[Your instructions] Could you retype exactly the lines below between the one holding "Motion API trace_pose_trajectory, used" and the one holding "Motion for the", inclusive, leaving out any pictures?

Dataset entries:

-*-

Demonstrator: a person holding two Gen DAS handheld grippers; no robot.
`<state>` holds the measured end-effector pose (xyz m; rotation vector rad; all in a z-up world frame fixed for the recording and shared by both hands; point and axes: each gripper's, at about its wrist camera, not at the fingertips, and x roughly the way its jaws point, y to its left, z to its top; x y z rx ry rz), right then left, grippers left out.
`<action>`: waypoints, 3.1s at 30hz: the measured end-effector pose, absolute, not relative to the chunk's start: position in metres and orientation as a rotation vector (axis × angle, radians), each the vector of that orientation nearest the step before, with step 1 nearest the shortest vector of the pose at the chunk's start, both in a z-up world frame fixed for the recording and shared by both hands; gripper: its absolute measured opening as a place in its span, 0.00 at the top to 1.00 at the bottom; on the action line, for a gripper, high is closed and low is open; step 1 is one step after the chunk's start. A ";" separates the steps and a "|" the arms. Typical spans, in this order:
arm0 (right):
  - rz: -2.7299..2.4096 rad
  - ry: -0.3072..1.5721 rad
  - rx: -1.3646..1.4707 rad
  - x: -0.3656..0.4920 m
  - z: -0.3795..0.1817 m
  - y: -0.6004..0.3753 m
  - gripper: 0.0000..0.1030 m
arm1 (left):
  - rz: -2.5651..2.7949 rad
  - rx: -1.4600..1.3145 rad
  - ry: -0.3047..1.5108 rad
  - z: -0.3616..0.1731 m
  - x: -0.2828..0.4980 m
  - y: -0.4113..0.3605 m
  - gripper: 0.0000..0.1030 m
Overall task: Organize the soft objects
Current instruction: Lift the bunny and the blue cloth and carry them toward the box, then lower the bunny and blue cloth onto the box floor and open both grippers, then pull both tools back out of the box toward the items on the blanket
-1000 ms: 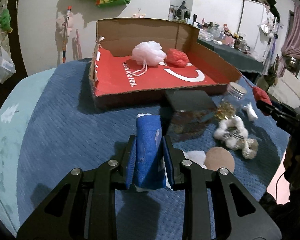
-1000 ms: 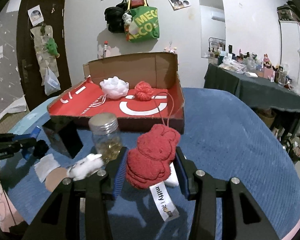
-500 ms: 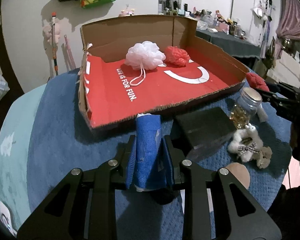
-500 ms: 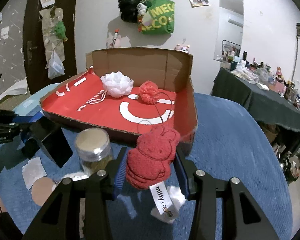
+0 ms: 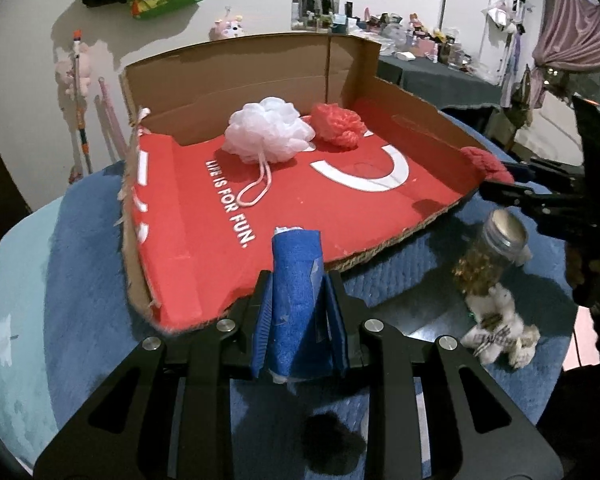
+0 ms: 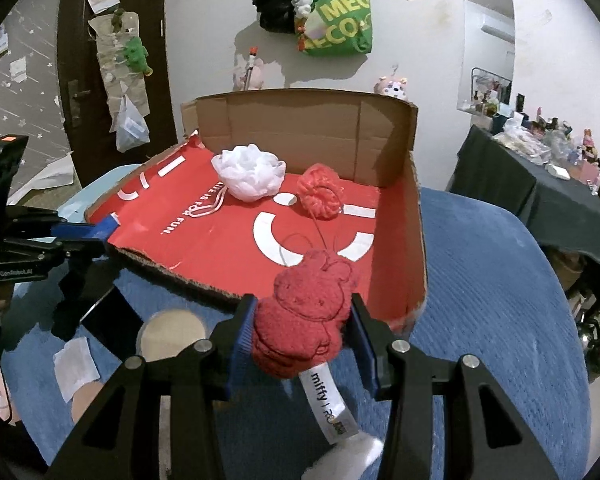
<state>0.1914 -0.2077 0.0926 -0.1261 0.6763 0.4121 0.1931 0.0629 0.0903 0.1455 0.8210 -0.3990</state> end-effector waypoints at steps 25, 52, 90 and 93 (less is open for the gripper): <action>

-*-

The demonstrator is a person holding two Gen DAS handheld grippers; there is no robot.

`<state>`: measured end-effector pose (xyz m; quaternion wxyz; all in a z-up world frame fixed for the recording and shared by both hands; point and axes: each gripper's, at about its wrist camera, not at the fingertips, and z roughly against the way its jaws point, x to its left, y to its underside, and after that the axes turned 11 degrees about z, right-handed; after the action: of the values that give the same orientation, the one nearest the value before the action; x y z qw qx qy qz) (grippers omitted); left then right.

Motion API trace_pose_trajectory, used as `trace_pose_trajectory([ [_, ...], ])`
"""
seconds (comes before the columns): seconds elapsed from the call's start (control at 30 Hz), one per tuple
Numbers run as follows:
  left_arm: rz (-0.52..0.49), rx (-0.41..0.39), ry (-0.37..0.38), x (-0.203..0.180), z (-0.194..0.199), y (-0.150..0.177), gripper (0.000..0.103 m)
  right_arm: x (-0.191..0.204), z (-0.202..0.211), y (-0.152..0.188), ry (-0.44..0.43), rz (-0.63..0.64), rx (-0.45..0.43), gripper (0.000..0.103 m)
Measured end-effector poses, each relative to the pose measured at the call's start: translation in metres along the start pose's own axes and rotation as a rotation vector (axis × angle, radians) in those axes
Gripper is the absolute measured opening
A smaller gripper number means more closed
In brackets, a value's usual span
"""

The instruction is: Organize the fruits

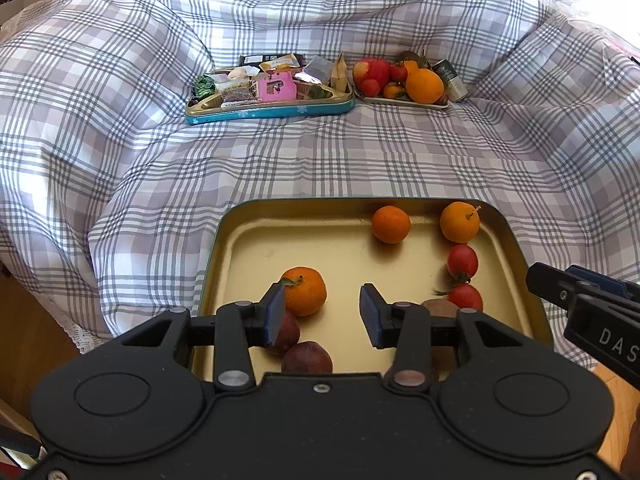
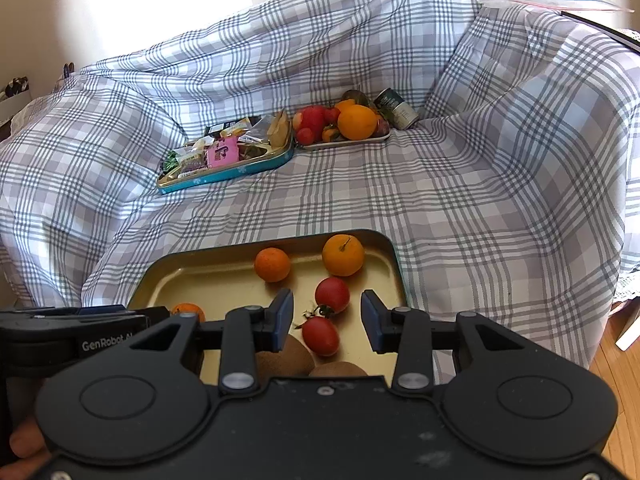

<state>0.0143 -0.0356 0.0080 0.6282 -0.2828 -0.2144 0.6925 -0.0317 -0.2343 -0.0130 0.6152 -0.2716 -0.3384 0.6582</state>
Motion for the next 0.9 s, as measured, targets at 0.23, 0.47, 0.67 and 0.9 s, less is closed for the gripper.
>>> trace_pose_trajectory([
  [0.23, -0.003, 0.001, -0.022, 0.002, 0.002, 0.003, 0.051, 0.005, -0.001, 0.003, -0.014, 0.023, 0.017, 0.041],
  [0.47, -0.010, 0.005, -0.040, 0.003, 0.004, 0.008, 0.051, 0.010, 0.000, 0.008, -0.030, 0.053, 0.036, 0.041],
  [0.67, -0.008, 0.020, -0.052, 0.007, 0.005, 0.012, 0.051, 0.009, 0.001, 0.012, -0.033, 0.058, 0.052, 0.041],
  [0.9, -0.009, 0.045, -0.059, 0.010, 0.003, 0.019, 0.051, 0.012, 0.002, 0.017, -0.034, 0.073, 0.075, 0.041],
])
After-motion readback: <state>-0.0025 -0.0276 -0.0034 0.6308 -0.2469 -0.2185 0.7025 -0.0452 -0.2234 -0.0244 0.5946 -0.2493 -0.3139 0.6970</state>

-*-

[Task result]
Motion API trace_pose_trajectory, used as `trace_pose_trajectory([ [_, ...], ])`
"""
seconds (comes before the columns): seconds elapsed from the call's start (control at 30 Hz), one per tuple
Numbers run as follows:
  left_arm: rz (-0.52..0.49), rx (-0.41..0.39), ry (-0.37..0.38), x (-0.203..0.180), z (-0.194..0.199), y (-0.150..0.177), gripper (0.000..0.103 m)
  right_arm: x (-0.191..0.204), z (-0.202..0.211), y (-0.152..0.188), ry (-0.44..0.43), rz (-0.63..0.64), rx (-0.45..0.43), gripper (0.000..0.103 m)
Measured end-effector poses, each relative to the pose measured at the call's start: translation in metres along the start pose's own axes and rotation as a rotation vector (axis × angle, radians) in those axes
Gripper is the absolute measured opening
A smaller gripper number means more closed
In brackets, a value's usual span
"""

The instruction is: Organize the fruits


<state>0.0143 -0.0356 0.0080 0.6282 -0.2828 -0.2144 0.6925 -0.0317 -0.2343 -0.0130 0.6152 -0.2716 -0.3384 0.6582</state>
Motion for the next 0.9 s, as measured, targets at 0.23, 0.47, 0.67 and 0.9 s, less is closed for the gripper.

With that, the exercise is done.